Un ecosistema es una red llena de conexiones que funciona en un delicado equilibrio, a menudo conectado a otros ecosistemas. ¿Qué pasa cuando cambia una sola pieza de este entramado? Un nuevo estudio, publicado en Ecology Letters y liderato por el investigador del CREAF Oriol Lapiedra, sugiere que un solo cambio puede desencadenar una serie de consecuencias en cascada que acaben alterando todo un ecosistema e, incluso, los ecosistemas de alrededor.

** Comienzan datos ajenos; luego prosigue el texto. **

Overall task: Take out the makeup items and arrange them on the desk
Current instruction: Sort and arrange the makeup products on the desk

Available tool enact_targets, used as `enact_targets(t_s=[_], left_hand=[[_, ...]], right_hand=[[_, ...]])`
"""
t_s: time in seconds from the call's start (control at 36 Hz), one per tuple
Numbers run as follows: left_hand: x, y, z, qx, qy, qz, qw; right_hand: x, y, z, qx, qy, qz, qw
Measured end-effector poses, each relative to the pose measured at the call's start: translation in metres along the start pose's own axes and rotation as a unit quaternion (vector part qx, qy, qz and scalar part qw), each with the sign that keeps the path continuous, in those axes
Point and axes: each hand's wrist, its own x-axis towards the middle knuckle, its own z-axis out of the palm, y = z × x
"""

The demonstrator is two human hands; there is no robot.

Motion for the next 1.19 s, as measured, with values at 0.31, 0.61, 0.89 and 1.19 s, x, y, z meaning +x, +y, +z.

Para descubrirlo, los investigadores e investigadoras recrearon un experimento en ocho islas situadas en el norte de las Bahamas, donde introdujeron un total de 177 lagartos anolis (Anolis sagrei) - una especie insular típica de las Bahamas. En mitad de las islas se añadió también un depredador del anolis.
En este nuevo panorama, los lagartos anolis se enfrentaban a un dilema a la hora de encontrar alimento: ir a buscar crustáceos en la costa, que no tiene suficiente vegetación para esconderse, o mantenerse refugiados en las plantas y cazar los insectos cercanos por miedo a ser depredados. Después de un año, “detectamos que habían modificado su estrategia para alimentarse y que esto provocó un efecto en cascada que cambió en parte el funcionamiento de estas pequeñas islas”.